# [Information given]
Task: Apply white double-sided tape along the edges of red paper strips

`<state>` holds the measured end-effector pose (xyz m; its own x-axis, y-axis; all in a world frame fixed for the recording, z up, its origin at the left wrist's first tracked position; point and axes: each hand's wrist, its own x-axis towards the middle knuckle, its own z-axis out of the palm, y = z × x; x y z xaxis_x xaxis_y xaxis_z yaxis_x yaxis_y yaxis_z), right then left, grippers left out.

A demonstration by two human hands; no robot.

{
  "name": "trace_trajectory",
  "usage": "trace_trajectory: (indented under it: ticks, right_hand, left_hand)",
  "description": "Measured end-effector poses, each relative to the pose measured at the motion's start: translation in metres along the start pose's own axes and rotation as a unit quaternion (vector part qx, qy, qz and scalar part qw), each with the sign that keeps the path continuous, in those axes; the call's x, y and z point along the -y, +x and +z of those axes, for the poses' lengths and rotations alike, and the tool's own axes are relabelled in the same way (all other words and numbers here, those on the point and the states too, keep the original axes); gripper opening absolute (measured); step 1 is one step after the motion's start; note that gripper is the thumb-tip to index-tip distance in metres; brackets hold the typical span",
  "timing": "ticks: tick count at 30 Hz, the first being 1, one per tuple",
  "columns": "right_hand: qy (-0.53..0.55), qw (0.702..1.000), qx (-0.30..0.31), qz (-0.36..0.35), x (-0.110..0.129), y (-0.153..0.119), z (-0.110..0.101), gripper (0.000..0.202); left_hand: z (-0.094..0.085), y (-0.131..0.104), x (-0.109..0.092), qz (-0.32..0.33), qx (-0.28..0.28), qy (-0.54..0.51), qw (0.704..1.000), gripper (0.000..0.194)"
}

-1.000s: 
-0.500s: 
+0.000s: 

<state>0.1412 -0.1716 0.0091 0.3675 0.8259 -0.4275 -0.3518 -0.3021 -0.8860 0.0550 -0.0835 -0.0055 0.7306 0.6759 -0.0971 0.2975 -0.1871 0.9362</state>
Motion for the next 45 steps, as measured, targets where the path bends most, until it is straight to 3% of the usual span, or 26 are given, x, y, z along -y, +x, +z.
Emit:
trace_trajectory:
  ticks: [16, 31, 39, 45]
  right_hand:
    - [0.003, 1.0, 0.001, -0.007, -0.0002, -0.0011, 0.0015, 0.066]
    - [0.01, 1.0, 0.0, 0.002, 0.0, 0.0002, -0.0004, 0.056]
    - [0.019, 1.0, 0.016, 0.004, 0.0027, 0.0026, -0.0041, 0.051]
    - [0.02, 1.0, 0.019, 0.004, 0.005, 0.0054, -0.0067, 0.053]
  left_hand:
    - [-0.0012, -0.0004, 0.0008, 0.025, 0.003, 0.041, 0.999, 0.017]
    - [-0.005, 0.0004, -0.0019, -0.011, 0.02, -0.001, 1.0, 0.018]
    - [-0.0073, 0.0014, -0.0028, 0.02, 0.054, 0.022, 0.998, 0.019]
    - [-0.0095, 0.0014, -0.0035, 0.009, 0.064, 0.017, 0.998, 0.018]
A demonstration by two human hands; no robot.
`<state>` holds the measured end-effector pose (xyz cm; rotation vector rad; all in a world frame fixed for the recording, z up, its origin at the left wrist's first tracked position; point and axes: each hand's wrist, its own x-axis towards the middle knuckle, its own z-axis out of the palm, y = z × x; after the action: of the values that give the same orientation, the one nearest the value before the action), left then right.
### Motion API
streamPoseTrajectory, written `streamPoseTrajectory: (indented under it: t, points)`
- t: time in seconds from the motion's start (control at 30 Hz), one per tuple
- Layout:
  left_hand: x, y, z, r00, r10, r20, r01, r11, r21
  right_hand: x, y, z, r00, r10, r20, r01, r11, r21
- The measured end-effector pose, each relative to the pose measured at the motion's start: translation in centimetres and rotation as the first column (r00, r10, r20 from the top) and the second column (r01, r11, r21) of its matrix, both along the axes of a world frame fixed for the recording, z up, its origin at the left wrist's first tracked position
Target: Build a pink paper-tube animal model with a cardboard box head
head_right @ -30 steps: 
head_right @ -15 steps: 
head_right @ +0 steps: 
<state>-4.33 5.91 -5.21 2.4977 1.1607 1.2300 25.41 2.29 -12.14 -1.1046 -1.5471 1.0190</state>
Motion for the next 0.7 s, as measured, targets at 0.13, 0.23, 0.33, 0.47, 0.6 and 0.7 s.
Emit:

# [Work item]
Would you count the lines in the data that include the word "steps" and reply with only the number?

# [Response to the exercise]
4